_Required action_. Range to copy from the entries below: the line containing "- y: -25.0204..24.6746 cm" through the line containing "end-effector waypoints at", inclusive. Retype only those lines, exactly, without any images.

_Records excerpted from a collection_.
-*-*-
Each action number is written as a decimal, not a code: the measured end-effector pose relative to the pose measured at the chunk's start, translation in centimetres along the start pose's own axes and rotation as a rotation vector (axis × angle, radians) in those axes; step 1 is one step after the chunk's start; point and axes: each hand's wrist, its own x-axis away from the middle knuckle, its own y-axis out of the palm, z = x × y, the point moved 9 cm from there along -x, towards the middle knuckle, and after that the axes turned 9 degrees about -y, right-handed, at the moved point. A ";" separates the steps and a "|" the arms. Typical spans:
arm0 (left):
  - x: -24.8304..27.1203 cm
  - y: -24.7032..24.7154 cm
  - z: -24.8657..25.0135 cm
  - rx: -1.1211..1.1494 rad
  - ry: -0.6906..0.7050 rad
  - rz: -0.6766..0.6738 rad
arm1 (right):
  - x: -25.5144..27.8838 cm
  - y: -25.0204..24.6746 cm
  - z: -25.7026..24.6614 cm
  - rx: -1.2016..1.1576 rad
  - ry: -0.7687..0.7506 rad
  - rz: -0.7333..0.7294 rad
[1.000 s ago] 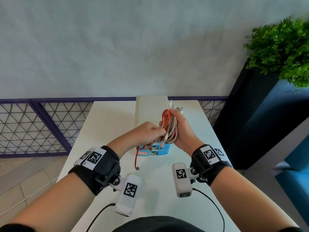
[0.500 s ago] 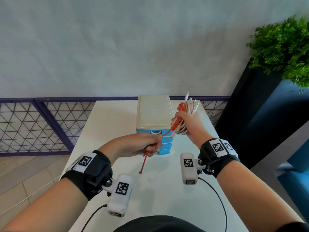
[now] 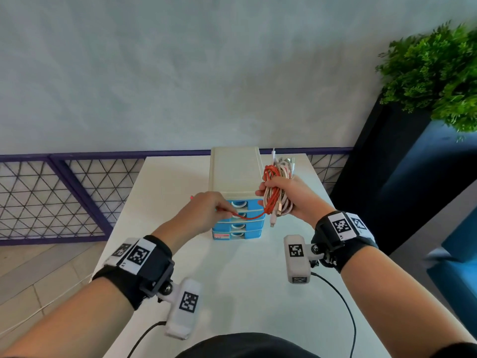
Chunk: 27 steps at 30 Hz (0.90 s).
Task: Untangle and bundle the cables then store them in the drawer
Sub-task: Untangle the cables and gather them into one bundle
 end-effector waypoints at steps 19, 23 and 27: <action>-0.4 -1.8 1.6 0.215 -0.002 0.026 | 0.7 1.8 0.4 0.417 0.025 -0.134; -0.7 -3.2 -0.7 0.241 -0.090 0.066 | 0.2 -1.1 0.3 0.383 -0.013 0.046; -0.1 -1.1 -0.6 0.654 -0.179 -0.104 | 0.0 -0.9 0.3 0.282 -0.029 0.023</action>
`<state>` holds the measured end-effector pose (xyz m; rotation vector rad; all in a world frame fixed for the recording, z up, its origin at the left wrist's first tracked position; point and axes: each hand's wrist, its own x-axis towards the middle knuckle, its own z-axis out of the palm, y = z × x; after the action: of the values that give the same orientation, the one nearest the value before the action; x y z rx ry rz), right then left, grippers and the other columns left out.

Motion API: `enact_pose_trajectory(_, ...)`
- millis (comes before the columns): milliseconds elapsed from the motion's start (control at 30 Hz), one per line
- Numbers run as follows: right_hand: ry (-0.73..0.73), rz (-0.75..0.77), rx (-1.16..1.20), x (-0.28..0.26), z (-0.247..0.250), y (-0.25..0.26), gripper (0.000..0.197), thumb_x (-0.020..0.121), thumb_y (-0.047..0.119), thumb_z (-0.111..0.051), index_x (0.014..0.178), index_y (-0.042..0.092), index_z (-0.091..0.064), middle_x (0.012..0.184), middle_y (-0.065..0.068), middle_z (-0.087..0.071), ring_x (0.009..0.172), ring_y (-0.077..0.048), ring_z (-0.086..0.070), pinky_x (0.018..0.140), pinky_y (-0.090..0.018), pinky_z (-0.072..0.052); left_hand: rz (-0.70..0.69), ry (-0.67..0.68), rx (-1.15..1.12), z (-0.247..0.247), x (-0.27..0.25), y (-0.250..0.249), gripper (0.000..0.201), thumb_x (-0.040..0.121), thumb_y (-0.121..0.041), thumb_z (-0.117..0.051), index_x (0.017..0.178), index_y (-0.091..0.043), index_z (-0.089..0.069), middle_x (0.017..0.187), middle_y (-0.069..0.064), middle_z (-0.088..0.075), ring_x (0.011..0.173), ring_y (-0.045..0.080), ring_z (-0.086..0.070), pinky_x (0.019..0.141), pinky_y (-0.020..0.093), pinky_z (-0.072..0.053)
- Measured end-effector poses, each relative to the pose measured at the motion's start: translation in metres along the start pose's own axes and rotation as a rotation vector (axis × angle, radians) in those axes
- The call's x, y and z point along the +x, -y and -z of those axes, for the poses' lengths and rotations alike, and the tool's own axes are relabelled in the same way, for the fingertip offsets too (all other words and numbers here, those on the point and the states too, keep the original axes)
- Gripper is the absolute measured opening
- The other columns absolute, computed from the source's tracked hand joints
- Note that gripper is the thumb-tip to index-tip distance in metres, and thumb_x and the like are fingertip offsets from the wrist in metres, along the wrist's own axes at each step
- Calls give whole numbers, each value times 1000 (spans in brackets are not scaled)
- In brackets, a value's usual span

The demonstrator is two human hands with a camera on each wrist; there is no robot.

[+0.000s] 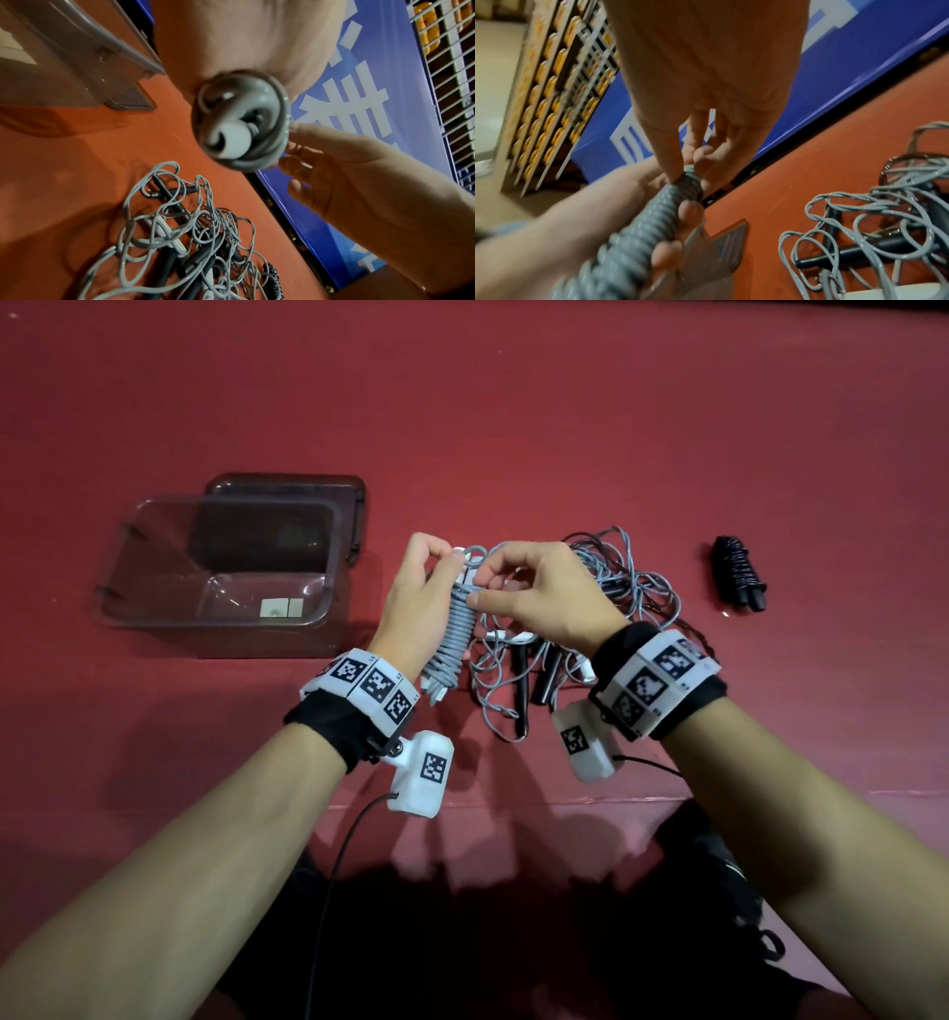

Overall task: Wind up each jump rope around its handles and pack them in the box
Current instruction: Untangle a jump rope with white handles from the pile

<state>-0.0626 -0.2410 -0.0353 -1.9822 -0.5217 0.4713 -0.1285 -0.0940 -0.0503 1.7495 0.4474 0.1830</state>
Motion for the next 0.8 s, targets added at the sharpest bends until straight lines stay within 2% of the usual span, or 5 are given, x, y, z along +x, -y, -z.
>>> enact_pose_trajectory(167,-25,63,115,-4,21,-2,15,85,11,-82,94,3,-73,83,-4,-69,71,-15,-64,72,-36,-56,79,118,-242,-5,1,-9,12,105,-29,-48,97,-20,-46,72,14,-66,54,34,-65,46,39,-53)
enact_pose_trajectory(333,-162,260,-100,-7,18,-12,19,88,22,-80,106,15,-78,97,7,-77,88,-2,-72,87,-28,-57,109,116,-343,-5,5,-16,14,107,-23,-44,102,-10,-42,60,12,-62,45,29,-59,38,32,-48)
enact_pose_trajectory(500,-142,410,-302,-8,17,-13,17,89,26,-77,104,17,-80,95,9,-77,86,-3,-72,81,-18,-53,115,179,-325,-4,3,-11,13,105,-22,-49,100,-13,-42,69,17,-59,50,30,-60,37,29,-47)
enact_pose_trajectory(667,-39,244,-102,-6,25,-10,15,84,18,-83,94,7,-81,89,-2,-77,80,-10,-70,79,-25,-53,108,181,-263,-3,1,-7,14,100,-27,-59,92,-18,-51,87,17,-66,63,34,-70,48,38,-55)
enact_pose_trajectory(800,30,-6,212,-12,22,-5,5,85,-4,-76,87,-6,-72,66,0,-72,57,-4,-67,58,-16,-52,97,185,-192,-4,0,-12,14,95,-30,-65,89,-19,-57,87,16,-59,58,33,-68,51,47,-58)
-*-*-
_Exercise result_.
  - y: -25.0204..24.6746 cm
  - z: -25.7026..24.6614 cm
  - rx: -1.2016..1.1576 rad
  - ry: -0.7687..0.7506 rad
  - rz: -0.7333..0.7294 rad
[1.000 s ago] 
[0.500 s ago] 
[now] 
Chunk: 27 steps at 30 Hz (0.90 s).
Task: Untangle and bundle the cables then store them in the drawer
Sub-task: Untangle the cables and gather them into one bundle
 end-effector waypoints at steps 19, 23 and 27: <action>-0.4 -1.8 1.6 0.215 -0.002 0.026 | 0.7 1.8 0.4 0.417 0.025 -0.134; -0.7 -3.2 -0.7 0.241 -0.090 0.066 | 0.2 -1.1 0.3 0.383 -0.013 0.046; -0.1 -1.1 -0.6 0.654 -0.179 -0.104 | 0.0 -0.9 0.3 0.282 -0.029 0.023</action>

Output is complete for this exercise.